If your shoulders are moving all over the place, you’re definitely not moving through the water in a streamlined fashion. Further, if your shoulders are moving side to side, that also means that your arms are going to follow.

That’s going to make it much tougher to execute great pulling mechanics, which is going to further impair your speed.

The solution

While it can definitely be a problem if your head is moving all over the place, there’s some good news. Making one simple change can make all of those problems go away!

If you can keep your head relatively stable, a lot of swimming errors are going to improve. Better yet, it’s a pretty simple fix – just keep your head still.
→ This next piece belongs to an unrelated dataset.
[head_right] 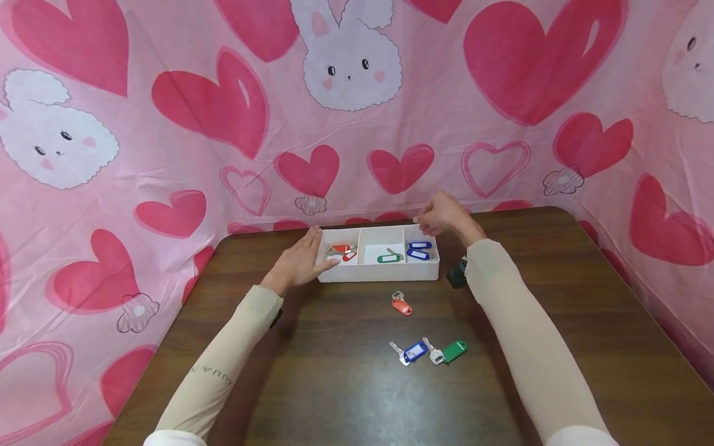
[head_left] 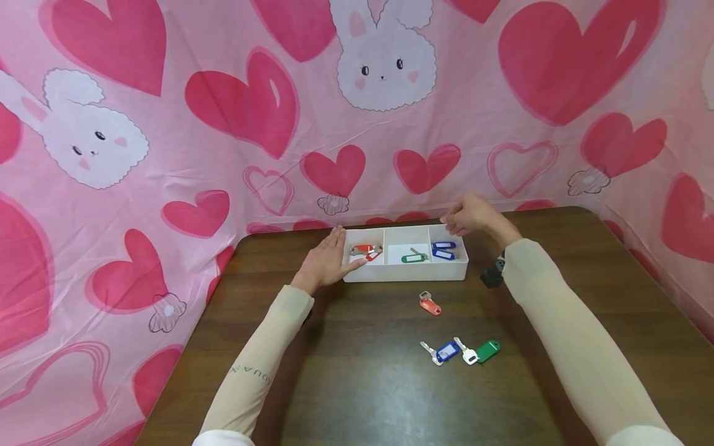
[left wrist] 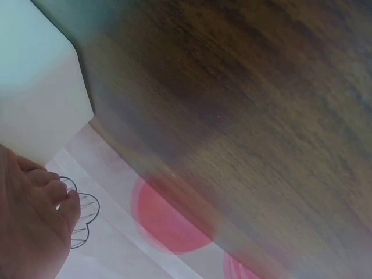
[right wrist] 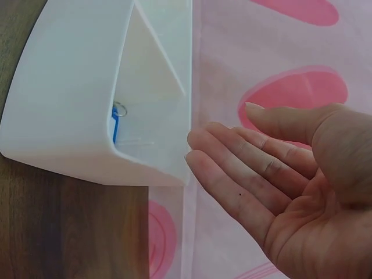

It doesn’t involve any complicated arm actions or precise timing of any sort. All you have to do is keep everything straight.

The Elevator Swim

Here are two exercises you can use to improve the influence of your head on your swimming. The first is Elevator Swim.

This exercise helps you learn how to control your head position so that it’s not too high and not too low. Further, by going through the process of actively changing your head position, you’ll learn how to control it.

By gaining control of your head position, you’re much less likely to be at the mercy of an out-of-control head.

Paddle Cap Freestyle

The second exercise is even more valuable for our purpose. More than any other skill, the breath is likely to cause your head to move around. Paddle Cap Freestyle can help address the issue.

The beauty of this exercise is that if you move your head around, you’re going to know it because the paddle is going to come off. It provides instant feedback. It forces you to keep your head straight, without lifting your head to breathe or pulling it out to the side.

If you’re struggling with this exercise, that’s a strong sign that your head is moving when you breathe. Start slow and just try to get one good breath. Once you do, then start practising.